■ TASK PROMPT
Copy every entry below exactly, and keep out the pictures.
——
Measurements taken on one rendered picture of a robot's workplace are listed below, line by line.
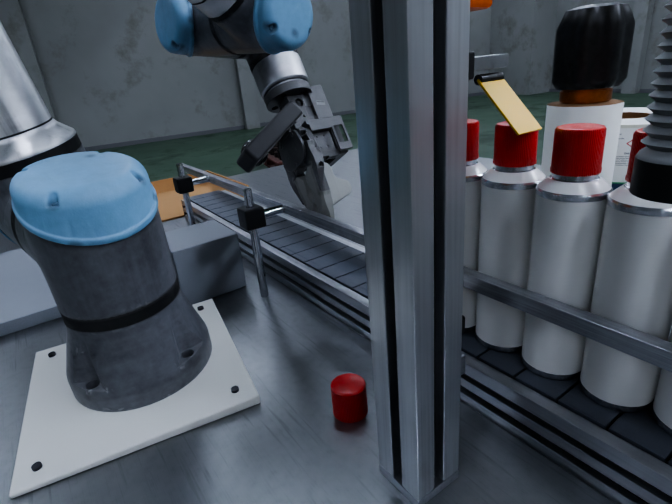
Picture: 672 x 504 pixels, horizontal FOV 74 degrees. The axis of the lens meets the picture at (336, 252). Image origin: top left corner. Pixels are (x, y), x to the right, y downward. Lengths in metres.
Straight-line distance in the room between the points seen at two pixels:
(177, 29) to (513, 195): 0.45
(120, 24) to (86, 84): 1.28
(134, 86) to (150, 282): 9.67
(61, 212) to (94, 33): 9.71
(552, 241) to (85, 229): 0.38
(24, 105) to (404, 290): 0.44
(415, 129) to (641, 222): 0.17
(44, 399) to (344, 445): 0.32
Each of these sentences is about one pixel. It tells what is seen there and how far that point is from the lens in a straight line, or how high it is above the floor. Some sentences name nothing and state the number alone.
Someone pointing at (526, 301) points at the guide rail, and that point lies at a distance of 0.38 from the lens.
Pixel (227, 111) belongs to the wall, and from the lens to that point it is 10.37.
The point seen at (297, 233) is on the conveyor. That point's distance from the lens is 0.77.
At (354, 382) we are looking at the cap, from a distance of 0.44.
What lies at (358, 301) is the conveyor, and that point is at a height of 0.88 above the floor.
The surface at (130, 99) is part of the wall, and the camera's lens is 10.10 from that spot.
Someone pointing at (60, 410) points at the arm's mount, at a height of 0.84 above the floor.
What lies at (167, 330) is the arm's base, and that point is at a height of 0.91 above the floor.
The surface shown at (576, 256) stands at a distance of 0.38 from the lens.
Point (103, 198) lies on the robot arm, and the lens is 0.44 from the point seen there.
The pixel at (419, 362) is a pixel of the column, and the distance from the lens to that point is 0.30.
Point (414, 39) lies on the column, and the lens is 0.24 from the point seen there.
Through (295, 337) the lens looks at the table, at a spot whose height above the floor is 0.83.
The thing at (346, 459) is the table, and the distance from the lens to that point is 0.42.
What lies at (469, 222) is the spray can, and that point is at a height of 1.00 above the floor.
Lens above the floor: 1.14
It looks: 23 degrees down
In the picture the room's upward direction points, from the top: 5 degrees counter-clockwise
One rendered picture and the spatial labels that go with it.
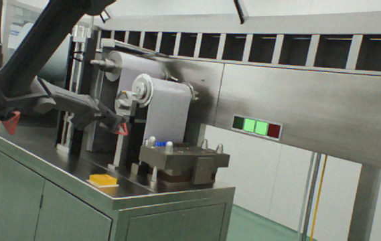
——
■ OUTPUT FOR THIS TASK
Measurements taken on one rendered picture of a robot's workplace are listed below, line by line.
Picture: 672 x 504 pixels, horizontal FOV 74 degrees. The axis of the lens meets the picture at (336, 252). Image origin: top left corner. Pixels are (x, y), x to the right, y downward. Lengths in metres.
Straight-line distance in the room between the points seen at two pixels:
(177, 29) to (513, 195): 0.45
(120, 24) to (86, 84): 1.28
(134, 86) to (150, 282): 9.67
(61, 212) to (94, 33): 9.71
(552, 241) to (85, 229): 0.38
(24, 105) to (404, 290): 0.44
(415, 129) to (641, 222): 0.17
(44, 399) to (344, 445): 0.32
Each of these sentences is about one pixel. It tells what is seen there and how far that point is from the lens in a straight line, or how high it is above the floor. Some sentences name nothing and state the number alone.
Someone pointing at (526, 301) points at the guide rail, and that point lies at a distance of 0.38 from the lens.
Pixel (227, 111) belongs to the wall, and from the lens to that point it is 10.37.
The point seen at (297, 233) is on the conveyor. That point's distance from the lens is 0.77.
At (354, 382) we are looking at the cap, from a distance of 0.44.
What lies at (358, 301) is the conveyor, and that point is at a height of 0.88 above the floor.
The surface at (130, 99) is part of the wall, and the camera's lens is 10.10 from that spot.
Someone pointing at (60, 410) points at the arm's mount, at a height of 0.84 above the floor.
What lies at (167, 330) is the arm's base, and that point is at a height of 0.91 above the floor.
The surface shown at (576, 256) stands at a distance of 0.38 from the lens.
Point (103, 198) lies on the robot arm, and the lens is 0.44 from the point seen there.
The pixel at (419, 362) is a pixel of the column, and the distance from the lens to that point is 0.30.
Point (414, 39) lies on the column, and the lens is 0.24 from the point seen there.
Through (295, 337) the lens looks at the table, at a spot whose height above the floor is 0.83.
The thing at (346, 459) is the table, and the distance from the lens to that point is 0.42.
What lies at (469, 222) is the spray can, and that point is at a height of 1.00 above the floor.
Lens above the floor: 1.14
It looks: 23 degrees down
In the picture the room's upward direction points, from the top: 5 degrees counter-clockwise
One rendered picture and the spatial labels that go with it.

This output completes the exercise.